Glial cell line-derived neurotrophic factor modulates ischemia-induced tyrosine hydroxylase expression in rat hippocampus.

Recently, we have reported that glial cell line-derived neurotrophic factor (GDNF), which supports the survival of dopaminergic neurons, prevents delayed neuronal death in the hippocampal CA1 region induced by transient forebrain ischemia. In the present study, we examined the role of GDNF in the expression of tyrosine hydroxylase (TH) mRNA induced by transient forebrain ischemia in rats. The expression of TH mRNA was increased in a time-dependent manner, with a significant increase in 24 h to 7 days, in the hippocampus after induction of transient forebrain ischemia, as determined using the reverse transcription and polymerase chain reaction method.
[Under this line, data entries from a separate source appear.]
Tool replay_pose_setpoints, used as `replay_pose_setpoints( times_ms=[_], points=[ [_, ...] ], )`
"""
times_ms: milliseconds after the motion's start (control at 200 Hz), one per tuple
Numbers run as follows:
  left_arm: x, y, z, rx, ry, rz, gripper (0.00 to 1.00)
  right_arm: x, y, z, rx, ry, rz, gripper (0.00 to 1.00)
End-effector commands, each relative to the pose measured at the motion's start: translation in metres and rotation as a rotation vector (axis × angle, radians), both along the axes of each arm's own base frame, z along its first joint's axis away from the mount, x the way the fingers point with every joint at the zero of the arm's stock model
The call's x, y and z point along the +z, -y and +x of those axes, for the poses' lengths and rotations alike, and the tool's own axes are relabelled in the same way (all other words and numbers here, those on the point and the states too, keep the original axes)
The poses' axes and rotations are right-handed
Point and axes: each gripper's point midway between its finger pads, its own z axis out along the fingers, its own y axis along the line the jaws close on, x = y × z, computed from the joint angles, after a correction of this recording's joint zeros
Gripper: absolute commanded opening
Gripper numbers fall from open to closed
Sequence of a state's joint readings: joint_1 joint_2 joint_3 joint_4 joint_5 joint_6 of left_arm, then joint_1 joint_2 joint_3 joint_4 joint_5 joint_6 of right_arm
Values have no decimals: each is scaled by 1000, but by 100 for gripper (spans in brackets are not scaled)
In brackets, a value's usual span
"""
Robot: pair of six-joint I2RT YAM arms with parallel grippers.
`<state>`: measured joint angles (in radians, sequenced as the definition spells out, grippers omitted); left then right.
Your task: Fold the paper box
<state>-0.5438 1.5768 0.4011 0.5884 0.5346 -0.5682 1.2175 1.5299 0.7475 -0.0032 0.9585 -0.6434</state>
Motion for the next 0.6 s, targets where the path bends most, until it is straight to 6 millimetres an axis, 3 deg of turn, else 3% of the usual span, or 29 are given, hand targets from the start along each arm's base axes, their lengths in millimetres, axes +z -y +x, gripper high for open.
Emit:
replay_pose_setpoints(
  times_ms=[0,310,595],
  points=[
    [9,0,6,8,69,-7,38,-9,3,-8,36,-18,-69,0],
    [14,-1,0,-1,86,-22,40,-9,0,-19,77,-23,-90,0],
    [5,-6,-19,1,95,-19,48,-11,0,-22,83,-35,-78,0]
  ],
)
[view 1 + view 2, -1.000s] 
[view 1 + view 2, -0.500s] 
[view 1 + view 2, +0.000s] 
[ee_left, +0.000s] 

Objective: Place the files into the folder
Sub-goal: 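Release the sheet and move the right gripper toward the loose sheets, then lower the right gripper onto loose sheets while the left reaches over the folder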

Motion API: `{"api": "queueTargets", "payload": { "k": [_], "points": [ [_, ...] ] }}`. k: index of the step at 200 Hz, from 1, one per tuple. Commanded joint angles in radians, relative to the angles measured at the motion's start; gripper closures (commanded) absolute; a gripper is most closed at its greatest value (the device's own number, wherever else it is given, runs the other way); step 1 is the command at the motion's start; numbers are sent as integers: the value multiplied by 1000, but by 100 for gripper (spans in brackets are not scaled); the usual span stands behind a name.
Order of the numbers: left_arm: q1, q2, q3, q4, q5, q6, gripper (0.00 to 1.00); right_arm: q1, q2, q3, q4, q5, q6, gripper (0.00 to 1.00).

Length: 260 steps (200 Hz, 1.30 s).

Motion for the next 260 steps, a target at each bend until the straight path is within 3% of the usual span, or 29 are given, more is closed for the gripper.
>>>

Although it has been suggested that the increase of dopamine beta-hydroxylase mRNA expression correlates with the activation of noradrenergic neurons, no increase of dopamine beta-hydroxylase mRNA in the hippocampus was observed in our system. Western blot analysis revealed that TH protein, but not dopamine beta-hydroxylase protein, was produced in a time-dependent manner in the hippocampus during the ischemia. Interestingly, the induction level of TH mRNA was reduced by intrahippocampal microinjection of GDNF (1.0 microg), and this local GDNF treatment also reduced the increase of TH-like immunohistochemistry-positive terminals in the hippocampus. In contrast, local GDNF treatment of normal rats increased the TH mRNA expression at 6-12 h. These findings suggest that GDNF protects against neuronal degeneration including delayed neuronal death in the hippocampal CA1 region by modulating the expression levels of TH mRNA and protein.